Further, in the airtight terminal cover of the present invention, the outer surface of the cover of the airtight terminal covering the glass is formed into a substantially convex spherical surface, so that the surface of the airtight terminal cover from the surface of the airtight terminal cover having the strongest electric line of force is changed. Can be sufficiently separated from each other, and since they have a substantially convex spherical shape, it becomes difficult for metal powder or the like to adhere.

In the airtight terminal cover of the present invention, the thickness of the cover is 0.5 mm or more at the portion of the airtight terminal that covers the glass, so that the surface of the airtight terminal cover having the strongest line of electric force is removed from the surface of the airtight terminal cover. It is possible to separate the surfaces sufficiently, and even if the insulation is poor, the wall thickness is 0.
Since it is thicker than 5 mm, the terminals will not be destroyed.

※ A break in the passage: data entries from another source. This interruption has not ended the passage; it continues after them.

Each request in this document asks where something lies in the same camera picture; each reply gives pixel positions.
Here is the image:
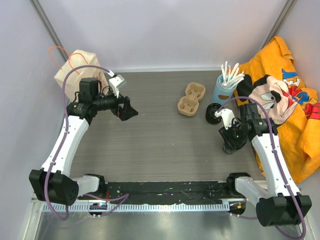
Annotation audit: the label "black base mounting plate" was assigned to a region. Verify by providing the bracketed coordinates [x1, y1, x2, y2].
[93, 181, 244, 205]

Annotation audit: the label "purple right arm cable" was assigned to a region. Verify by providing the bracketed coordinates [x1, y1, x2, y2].
[216, 96, 308, 239]

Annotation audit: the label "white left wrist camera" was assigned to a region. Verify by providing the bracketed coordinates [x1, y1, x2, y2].
[107, 71, 127, 99]

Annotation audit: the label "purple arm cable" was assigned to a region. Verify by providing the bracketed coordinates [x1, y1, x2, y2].
[44, 64, 130, 221]
[216, 96, 308, 239]

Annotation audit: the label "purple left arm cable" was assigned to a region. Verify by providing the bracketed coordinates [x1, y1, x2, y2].
[44, 64, 130, 221]

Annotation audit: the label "aluminium frame rail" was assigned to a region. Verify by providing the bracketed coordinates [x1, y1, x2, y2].
[31, 181, 306, 213]

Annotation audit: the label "cream paper bag orange handles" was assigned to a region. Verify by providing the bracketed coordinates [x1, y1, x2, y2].
[48, 46, 109, 101]

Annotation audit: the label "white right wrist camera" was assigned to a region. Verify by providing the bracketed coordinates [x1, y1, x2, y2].
[214, 109, 235, 130]

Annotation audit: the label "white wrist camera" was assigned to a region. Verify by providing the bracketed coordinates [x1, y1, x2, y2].
[107, 71, 127, 99]
[214, 109, 235, 130]

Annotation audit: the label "light blue straw cup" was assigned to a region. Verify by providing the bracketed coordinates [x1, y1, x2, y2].
[211, 74, 237, 105]

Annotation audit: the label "brown pulp cup carrier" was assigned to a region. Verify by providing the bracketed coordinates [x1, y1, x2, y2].
[177, 82, 206, 117]

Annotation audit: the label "black ribbed cup lid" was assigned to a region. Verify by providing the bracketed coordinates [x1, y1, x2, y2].
[205, 103, 222, 125]

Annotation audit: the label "orange cartoon print cloth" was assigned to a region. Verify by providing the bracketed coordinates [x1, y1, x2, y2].
[234, 36, 320, 184]

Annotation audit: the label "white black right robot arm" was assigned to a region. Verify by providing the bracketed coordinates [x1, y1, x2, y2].
[214, 103, 312, 227]

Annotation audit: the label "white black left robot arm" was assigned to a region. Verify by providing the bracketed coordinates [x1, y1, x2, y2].
[29, 75, 139, 206]

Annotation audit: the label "black coffee cup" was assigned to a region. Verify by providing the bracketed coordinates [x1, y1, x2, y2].
[222, 142, 239, 154]

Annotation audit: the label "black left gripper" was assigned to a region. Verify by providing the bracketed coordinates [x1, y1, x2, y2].
[93, 87, 138, 121]

[Brief description of drawings]

FIG. 1 is a sectional view of an airtight terminal cover of the present invention.

FIG. 2 is a sectional view of an ordinary airtight terminal.

FIG. 3 is a sectional view of a conventional airtight terminal cover.

FIG. 4 is an assembled sectional view of a conventional airtight terminal and an airtight terminal cover.

[Explanation of symbols]

 1 Airtight terminal cover 2 Outer surface of glass of airtight terminal cover 3 Glass cover of airtight terminal cover 4 Airtight terminal 7 Cylindrical part of airtight terminal 8 Glass of airtight terminal 10 Closed container

Claims (3)

[Claims] 1. A hermetic container having an electric element and a compression element, an airtight terminal for supplying electric power to the electric element from the outside is fixed to the hermetic container, and a resin airtight inside the hermetic container of the hermetic terminal. An airtight terminal cover for a hermetic compressor, characterized in that a terminal cover is attached, the airtight terminal cover is made of a synthetic resin molded by injection molding, and is in close contact with a pin and a cylindrical portion of the airtight terminal. 2. The airtight terminal cover for a hermetic compressor according to claim 1, wherein a portion of the outer surface of the airtight terminal cover that covers the glass of the airtight terminal has a substantially convex spherical shape. 3. The hermetic terminal cover for a hermetic compressor according to claim 1, wherein a thickness of a portion of the hermetic terminal cover that covers the glass of the hermetic terminal is 0.5 mm or more.